More likely, the woman was suffering from a toothache and holding her hand to her face, in the same posture that we now assume when we’re using a cell phone. Perhaps there was a palliative device – an ice-pack or some such – that she was holding to said tooth. Maybe she saw the camera and held her hand up to keep from being photographed. Perhaps she was simply warm and was holding a handkerchief, to catch a drop of feminine perspiration. Or, as someone on Cinematical suggested, she was holding an ear trumpet, a forerunner of the hearing aid.

 

Really, I can’t believe that I’m devoting space to this. I can’t believe that people even consider believing something like this. This kind of credulity borders on the feeble-minded. On the other hand, Tea Party candidates won by telling the kind of whoppers that would have gotten them laughed out of any literate room.
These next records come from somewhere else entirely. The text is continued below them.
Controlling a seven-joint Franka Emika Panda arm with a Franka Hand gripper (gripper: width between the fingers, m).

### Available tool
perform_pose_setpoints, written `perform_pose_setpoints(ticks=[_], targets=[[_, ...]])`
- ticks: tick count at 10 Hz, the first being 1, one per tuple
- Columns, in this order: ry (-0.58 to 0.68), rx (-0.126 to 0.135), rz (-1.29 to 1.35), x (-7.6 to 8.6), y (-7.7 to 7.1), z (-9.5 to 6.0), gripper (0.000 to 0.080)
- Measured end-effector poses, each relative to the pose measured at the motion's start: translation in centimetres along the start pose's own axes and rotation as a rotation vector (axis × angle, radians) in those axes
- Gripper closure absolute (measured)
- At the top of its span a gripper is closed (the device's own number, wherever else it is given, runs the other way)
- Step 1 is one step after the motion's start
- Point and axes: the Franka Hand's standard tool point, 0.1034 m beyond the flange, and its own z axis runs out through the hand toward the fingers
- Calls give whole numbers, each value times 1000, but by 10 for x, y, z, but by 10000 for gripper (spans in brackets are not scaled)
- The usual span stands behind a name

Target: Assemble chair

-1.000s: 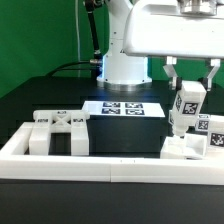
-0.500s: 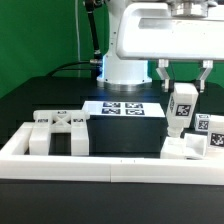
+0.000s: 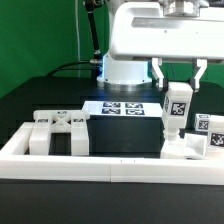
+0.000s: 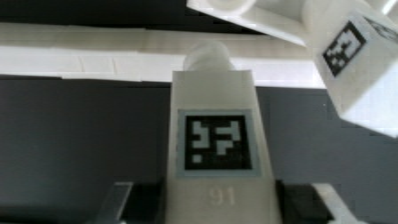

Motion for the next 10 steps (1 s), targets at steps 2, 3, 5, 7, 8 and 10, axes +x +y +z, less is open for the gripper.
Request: perform_pose_setpoints(ticks=[2,3,5,7,8,10], targets=[[-7,0,0,-4,0,1,509],[-13,-1,-1,-8,0,2,509],[15,-4,-6,-10,-2,4,509],[57,-13,-12,-11,0,6,509],[56,-13,-12,-11,0,6,509],[52,-11,-16,-15,-3,8,509]])
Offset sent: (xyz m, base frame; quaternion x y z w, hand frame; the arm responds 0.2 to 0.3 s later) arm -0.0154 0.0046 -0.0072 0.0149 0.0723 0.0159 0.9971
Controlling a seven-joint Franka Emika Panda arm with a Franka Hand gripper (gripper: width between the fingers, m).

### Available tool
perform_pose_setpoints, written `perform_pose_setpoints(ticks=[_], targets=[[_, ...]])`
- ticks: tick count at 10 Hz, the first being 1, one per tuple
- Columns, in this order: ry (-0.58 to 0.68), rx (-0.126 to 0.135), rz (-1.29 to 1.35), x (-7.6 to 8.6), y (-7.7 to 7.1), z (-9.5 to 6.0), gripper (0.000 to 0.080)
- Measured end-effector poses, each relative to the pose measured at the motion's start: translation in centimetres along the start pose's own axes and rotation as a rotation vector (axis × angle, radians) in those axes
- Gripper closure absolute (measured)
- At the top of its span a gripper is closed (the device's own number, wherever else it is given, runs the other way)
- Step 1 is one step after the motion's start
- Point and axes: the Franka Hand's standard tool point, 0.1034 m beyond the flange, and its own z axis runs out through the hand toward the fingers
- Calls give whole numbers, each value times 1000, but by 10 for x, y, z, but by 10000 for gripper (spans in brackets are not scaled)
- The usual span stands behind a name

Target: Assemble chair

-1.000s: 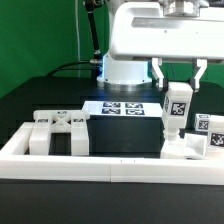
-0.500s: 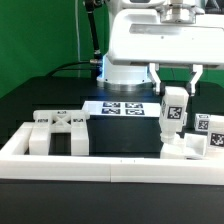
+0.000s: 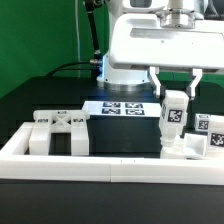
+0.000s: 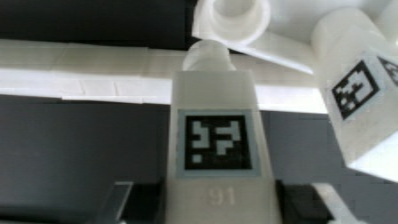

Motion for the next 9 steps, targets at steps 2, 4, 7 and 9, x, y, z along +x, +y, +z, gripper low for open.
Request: perform_pose_setpoints(ticks=[2,4,7,9], targets=[[-4,2,-3,-3,-2,1,509],[-13,6,-11,-10,-8,3,509],[-20,8,-18,-13,-12,5,509],[-28,7,-20,-17,-12,9,509]])
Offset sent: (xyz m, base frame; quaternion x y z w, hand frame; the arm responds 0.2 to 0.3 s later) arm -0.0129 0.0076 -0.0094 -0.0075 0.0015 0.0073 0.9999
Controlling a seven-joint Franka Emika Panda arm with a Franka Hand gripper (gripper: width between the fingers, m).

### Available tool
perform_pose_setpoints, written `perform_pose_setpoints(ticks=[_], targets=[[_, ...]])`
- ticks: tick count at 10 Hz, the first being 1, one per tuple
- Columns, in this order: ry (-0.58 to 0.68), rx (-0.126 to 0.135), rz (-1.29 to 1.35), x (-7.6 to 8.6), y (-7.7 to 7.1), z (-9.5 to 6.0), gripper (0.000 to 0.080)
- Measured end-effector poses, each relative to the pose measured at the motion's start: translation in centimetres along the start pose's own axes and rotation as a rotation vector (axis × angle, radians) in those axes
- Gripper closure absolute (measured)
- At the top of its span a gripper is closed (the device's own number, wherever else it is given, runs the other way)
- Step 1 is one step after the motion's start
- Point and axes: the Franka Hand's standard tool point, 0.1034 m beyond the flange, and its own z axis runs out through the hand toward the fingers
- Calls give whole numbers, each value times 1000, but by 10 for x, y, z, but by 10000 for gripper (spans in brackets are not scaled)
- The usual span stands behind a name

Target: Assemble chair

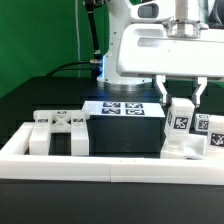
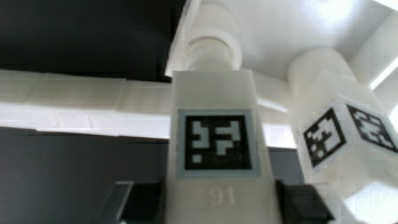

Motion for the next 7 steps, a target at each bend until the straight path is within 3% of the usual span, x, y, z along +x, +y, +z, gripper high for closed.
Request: perform_pose_setpoints(ticks=[7], targets=[[41,-13,-14,-1,3,8,509]])
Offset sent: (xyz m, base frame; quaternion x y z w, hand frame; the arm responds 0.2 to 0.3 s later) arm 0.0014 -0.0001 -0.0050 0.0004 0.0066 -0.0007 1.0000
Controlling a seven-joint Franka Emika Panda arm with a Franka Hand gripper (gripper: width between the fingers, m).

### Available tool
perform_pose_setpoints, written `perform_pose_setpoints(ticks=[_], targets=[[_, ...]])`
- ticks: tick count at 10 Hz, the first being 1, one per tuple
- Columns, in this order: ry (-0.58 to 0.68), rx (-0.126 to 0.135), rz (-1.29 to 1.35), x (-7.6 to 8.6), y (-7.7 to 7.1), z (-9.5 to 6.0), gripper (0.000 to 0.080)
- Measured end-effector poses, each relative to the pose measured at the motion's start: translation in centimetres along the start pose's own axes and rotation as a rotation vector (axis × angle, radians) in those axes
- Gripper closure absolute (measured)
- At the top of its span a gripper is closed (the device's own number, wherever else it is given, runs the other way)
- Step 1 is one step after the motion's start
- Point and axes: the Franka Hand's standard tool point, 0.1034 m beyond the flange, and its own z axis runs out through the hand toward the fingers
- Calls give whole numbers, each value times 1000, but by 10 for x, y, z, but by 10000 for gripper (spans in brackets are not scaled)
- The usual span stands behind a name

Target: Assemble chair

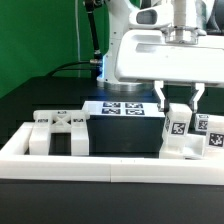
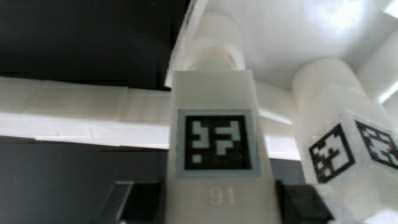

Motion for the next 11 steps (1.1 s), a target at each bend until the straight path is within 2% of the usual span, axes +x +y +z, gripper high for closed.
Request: perform_pose_setpoints(ticks=[5,6,7,8,9,11], targets=[[68,-14,-14,2,1,6,509],[67,-14,-16,2,1,6,452],[67,-15,-17,2,1,6,315],[67,-15,-20,2,1,6,315],[66,-15,-21,2,1,6,183],[63,-16,-32,2,3,6,160]])
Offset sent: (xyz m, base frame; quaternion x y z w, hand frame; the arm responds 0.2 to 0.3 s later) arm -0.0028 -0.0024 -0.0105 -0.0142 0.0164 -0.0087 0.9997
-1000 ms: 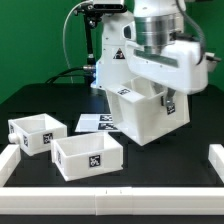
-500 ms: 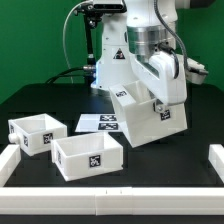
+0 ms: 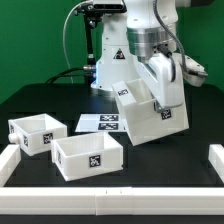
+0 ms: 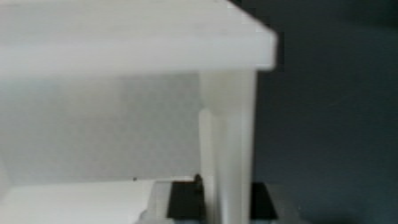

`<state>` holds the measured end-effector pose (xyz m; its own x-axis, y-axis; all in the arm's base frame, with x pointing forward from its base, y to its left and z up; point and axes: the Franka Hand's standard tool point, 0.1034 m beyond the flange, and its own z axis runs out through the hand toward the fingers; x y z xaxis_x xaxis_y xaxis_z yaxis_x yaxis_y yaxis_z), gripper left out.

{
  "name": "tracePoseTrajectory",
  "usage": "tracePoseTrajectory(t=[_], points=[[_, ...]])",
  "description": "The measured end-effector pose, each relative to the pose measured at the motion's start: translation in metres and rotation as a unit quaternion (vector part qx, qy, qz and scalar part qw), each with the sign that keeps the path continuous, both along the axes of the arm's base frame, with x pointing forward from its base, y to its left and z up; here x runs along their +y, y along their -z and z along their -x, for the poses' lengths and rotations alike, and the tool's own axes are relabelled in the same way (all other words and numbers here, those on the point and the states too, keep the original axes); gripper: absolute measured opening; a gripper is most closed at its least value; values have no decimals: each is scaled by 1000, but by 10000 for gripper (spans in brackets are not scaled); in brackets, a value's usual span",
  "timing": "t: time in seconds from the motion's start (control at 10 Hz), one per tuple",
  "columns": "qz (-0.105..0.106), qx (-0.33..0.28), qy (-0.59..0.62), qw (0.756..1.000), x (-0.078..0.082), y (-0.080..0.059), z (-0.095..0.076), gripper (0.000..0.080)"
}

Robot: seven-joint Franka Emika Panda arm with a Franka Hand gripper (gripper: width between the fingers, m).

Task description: Assemble drawer

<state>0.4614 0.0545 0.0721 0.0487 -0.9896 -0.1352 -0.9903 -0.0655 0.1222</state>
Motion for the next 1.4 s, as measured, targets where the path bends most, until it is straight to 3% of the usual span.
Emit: tracePoseTrajectory(t=[0.2, 0.5, 0.7, 0.8, 0.9, 1.0, 1.1, 1.3, 1.4], points=[[7, -7, -4, 1000, -3, 11, -2, 66], [8, -12, -11, 1000, 3, 12, -4, 66], [6, -12, -8, 1000, 4, 12, -4, 329], [6, -12, -7, 1000, 4, 12, -3, 329], [6, -11, -7, 1000, 5, 12, -3, 516], [5, -11, -8, 1000, 5, 12, -3, 516], [-4, -3, -20, 1000, 7, 2, -3, 624], [-18, -16, -61, 998, 10, -25, -6, 645], [-19, -20, -102, 994, 12, -32, -8, 648]])
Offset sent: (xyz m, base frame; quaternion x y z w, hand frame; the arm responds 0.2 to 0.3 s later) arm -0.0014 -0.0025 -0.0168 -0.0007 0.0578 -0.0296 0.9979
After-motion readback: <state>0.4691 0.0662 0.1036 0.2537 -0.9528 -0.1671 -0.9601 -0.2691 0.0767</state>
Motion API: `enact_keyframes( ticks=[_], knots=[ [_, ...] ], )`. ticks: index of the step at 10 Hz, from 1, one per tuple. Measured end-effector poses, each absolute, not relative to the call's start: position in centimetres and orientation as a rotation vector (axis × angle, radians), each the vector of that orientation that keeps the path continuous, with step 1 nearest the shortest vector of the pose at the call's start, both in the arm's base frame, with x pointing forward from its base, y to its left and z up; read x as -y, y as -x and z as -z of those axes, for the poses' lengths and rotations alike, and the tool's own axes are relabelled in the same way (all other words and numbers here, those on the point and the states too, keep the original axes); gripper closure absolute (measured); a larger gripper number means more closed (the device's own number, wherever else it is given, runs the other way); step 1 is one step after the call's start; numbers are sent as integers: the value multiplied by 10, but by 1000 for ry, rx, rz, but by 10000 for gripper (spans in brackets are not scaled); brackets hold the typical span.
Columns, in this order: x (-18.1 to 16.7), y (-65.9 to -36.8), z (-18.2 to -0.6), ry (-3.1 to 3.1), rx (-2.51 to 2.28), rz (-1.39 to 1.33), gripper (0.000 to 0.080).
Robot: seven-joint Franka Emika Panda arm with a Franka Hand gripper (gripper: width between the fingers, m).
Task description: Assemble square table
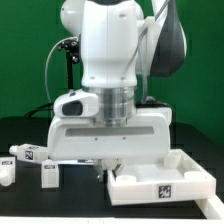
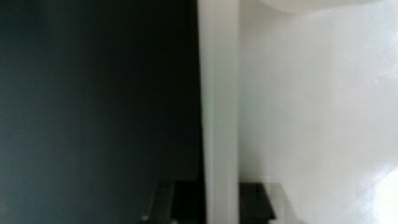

But then again, it was the Tea Party. I guess you believe what you want to, no matter what the evidence.

 

It reminds me of something that happened when I was still working for a newspaper, about 15 years ago, in the pre-Internet era. (Pre-Internet in the sense that society had not yet decided to believe everything it read online.)

 

A rumor started that, if you watched closely, in one scene of “The Wizard of Oz,” you could see a midget – one of the Munchkins, supposedly – committing suicide in the background of a specific scene.

 

Keep in mind that this was more than 50 years after the film’s release. Yet this rumor gained credence, gained momentum, gained gravity – to the point that my sheep-like editor at the time heard it and said, “You have to check this out.” Never mind that the notion of a secret of this sort actually lasting undiscovered for all this time was patently absurd.

 

As it happened, the 50th-anniversary edition of “The Wizard of Oz” – on VHS tape – was a well-worn part of my older son’s video collection. So I went home and spent about 20 minutes scanning the scene, playing and replaying it to figure out exactly what it was I was seeing. There was something in the background – and people had convinced themselves that it was a little person hanging himself. Yet, somehow, no one involved in making the original film had noticed it when it was happening – or perhaps had hushed it up so that it was part of the film in its original and all subsequent releases.

 

The moment in “The Wizard of Oz” comes after the Dorothy and the Scarecrow have revived the Tin Man with his oilcan. The Tin Man sings, “If I Only Had a Brain” and then the Wicked Witch of the West appears in a cloud of red smoke and threatens them all. She throws a ball of fire at the Scarecrow, then disappears in another plume of red smoke. The threesome summon their courage and decide to go on. “To Oz?” “To Oz! Weeee’re off to see the Wizard…” and they dance off down the yellow brick road.

 

And, in the background in the upper left corner of the frame, in the foreshortened distance of the soundstage forest, seen in silhouette, a large bird – a pelican or an egret brought in to give the scene a little extra color – stretches, spreads its wings, then tucks them back and resumes sitting on a tree stump. No hanging midget.

 

But watching it made me wonder: Who would want to believe a rumor like this? “The Wizard of Oz” is a treasured movie classic, an all-time great, a touchstone of childhood fantasy for generations. Never mind why someone started the rumor; someone started the rumor that Saddam Hussein had nuclear weapons. There’s always a gullible audience. But who would want to give it credence?

 

Yet many people did. Similarly, many apparently believed that the woman in the Chaplin clip was talking on a cell phone. And was a time traveler.

 

Someone else started the rumor that President Obama’s trip to India was costing $200 million a day – and everyone from Michelle Bachmann to Glenn Beck kept repeating that “fact,” even though it had been roundly debunked. Oh yeah – and then there was the one about the death panels. And President Obama’s birth certificate.

 

As the saying goes, there’s no lie like the Big Lie. It gets them every time. It’s easier to swallow silly horseshit than to actually think for yourself.